Calles polvorientas en un pueblo en el medio de la nada podrían haberme dado miedo años atrás, pero ahora puedo decir oficialmente que no tengo más miedo. ¿Por qué? Las calles polvorientas tienen su propia belleza, los pequeños pueblos "fantasmas" también, y estar en el medio de la nada, lejos de tus problemas, es algo bastante relajante.
En cada pueblo fuera de la capital, encontrarás una plaza. Una plaza principal, para ser más exactos. Y todo pasa desde allí. Como el Big Bang, la vida en ese pueblo gira en torno a ese punto. Al lado de la plaza, hay una iglesia, hay un bar, y algunas tiendas aún visitadas; "tiendas comunes" para una persona que vive en la ciudad.
La paz es muy bien conocida en esas tierras.
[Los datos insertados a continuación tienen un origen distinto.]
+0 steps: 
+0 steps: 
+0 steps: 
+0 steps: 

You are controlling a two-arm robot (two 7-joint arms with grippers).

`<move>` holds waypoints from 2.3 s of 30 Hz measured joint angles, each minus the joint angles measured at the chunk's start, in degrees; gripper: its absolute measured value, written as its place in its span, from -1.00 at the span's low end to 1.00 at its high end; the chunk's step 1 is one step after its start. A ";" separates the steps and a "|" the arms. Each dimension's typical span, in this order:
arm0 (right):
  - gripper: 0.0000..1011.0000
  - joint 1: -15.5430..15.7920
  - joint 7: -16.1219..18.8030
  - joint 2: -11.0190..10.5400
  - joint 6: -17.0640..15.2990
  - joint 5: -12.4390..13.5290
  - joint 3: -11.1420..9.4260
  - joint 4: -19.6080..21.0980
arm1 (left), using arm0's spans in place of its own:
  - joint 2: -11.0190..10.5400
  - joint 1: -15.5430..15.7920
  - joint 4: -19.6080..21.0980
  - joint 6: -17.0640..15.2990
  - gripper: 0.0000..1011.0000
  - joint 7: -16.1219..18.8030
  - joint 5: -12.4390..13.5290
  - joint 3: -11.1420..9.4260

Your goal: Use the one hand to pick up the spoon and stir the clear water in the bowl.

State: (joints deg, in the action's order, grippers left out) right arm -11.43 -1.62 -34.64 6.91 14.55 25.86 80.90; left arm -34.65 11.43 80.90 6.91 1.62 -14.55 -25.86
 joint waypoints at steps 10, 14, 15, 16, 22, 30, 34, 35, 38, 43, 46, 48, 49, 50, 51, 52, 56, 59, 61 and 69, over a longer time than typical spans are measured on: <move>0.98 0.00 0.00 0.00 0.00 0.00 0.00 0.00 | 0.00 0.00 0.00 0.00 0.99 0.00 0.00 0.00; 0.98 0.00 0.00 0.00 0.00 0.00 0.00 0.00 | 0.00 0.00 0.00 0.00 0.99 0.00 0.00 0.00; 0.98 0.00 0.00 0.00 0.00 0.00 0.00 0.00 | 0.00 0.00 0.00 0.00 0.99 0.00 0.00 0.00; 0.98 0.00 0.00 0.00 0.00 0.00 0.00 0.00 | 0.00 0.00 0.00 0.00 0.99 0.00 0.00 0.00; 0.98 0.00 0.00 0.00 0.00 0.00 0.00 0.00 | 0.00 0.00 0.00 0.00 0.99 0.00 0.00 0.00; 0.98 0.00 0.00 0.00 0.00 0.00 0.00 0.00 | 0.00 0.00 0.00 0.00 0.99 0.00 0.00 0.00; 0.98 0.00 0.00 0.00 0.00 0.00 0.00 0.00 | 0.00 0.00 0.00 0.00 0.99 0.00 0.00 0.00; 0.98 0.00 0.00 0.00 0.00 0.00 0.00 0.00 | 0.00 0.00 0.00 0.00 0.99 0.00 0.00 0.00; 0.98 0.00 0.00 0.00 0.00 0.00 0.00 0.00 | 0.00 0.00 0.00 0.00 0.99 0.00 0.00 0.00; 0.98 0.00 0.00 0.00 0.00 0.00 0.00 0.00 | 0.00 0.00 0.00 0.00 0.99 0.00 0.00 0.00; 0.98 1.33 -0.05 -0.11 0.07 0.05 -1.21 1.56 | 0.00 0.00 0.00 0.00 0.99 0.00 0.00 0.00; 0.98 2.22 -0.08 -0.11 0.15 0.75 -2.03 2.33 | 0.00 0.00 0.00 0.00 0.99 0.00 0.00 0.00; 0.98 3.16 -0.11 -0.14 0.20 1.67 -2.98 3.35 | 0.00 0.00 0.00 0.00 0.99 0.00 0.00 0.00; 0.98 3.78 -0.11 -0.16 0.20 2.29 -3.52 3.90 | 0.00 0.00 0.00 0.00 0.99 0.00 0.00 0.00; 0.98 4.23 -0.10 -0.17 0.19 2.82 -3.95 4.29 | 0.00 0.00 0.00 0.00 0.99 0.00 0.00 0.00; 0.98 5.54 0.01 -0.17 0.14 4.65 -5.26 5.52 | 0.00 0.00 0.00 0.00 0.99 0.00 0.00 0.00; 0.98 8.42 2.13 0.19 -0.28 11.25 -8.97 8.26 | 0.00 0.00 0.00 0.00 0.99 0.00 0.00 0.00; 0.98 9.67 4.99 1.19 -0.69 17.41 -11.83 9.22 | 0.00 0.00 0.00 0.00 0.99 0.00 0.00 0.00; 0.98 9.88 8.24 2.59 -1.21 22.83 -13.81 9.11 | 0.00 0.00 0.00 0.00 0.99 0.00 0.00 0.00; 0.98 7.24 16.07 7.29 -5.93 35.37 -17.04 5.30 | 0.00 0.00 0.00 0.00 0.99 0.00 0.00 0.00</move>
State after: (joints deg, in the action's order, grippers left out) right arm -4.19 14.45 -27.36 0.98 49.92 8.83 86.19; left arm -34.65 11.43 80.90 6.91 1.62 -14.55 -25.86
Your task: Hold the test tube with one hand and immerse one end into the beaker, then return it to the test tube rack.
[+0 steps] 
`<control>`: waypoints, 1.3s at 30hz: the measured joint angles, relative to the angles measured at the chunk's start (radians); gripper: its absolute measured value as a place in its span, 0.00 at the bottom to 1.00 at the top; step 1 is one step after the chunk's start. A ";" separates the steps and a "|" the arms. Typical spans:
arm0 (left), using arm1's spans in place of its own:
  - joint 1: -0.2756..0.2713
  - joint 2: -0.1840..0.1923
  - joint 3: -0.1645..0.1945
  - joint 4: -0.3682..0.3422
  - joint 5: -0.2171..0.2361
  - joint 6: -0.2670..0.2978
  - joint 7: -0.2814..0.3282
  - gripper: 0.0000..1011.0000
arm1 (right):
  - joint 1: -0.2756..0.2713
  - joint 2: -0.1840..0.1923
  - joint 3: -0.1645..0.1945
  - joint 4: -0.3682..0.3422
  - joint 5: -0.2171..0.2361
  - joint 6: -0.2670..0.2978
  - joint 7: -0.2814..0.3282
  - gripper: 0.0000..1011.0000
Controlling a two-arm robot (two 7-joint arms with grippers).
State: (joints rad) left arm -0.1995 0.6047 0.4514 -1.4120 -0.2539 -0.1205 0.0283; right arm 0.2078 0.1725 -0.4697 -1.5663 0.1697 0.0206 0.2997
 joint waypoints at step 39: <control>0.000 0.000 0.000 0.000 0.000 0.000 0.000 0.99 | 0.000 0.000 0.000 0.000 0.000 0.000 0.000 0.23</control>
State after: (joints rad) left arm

Y sin embargo, la gente está abandonando esas tierras. Yo estoy buscando un poquito más de paz en mi vida, pero para ser honesta, no podría vivir allí; y no hay nadie a quien culpar por el hecho de que estoy acostumbrada a vivir en la caótica ciudad en la que me crié. Simplemente, no me sentiría capaz. Sin embargo, en sueños, veo personajes creados por mí misma, que viven allí, teniendo una vida perfecta (o quizás no del todo perfecta), pero amando ese lugar.
Un gran número de tiendas cerradas se suman al casi desierto pueblo; pero en el alma de esos veteranos del lugar, el pueblo aún es joven y tiene mucho por vivir. Algunas casas viejas han sido reformadas y ahora tienen estilo, tanto que yo me compraría unas cuantas si tuviera suficiente dinero, simplemente para decorarlas de la forma que quiero, además de conseguir inspiración cada vez que yo visite ese lugar.
Las primeras preguntas que vienen a mi mente son: "¿cuándo fue la 'edad de oro' de este pueblo?", "¿qué pasó que ahora no es nada más que un pueblo 'fantasma'?". Nadie sabe las respuestas, y pienso que tampoco nunca nadie las sabrá. Lo único que sé es que este pueblo nunca desaparecerá del todo.